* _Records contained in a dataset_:
..............................
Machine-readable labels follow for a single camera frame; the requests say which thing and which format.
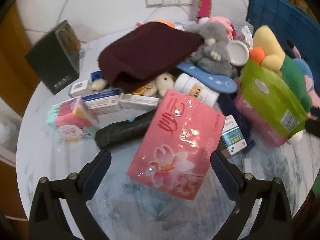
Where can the cream bear plush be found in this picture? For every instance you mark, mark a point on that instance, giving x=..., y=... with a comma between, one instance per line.
x=165, y=83

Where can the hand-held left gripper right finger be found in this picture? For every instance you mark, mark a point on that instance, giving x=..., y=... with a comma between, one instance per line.
x=225, y=177

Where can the yellow plush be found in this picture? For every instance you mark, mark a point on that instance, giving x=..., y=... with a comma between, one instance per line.
x=267, y=47

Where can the white round lid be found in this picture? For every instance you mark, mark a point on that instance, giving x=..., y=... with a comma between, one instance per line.
x=237, y=53

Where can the maroon cloth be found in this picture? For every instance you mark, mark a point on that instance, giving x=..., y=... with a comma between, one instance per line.
x=150, y=52

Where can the pink wrapped pack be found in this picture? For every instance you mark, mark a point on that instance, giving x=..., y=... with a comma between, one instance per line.
x=255, y=122

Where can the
..............................
The data is to be printed again exactly, but without its pictures.

* _Response to this task_:
Machine-readable labels follow for a single camera frame; the requests say which thing and which format.
Where can the cream bear plush be found in this picture? For every instance you mark, mark a point on that instance, giving x=..., y=... with a comma between, one instance per line.
x=165, y=83

Where can the hand-held left gripper right finger be found in this picture? For every instance you mark, mark a point on that instance, giving x=..., y=... with a comma between, one instance per line.
x=225, y=177

Where can the yellow plush be found in this picture? For every instance you mark, mark a point on that instance, giving x=..., y=... with a comma between, one instance per line.
x=267, y=47

Where can the white round lid be found in this picture? For every instance you mark, mark a point on that instance, giving x=..., y=... with a comma between, one instance per line.
x=237, y=53

Where can the maroon cloth be found in this picture? For every instance you mark, mark a point on that instance, giving x=..., y=... with a comma between, one instance per line.
x=150, y=52

Where can the pink wrapped pack be found in this picture? For every instance you mark, mark a point on that instance, giving x=..., y=... with a comma between, one instance per line.
x=255, y=122

Where can the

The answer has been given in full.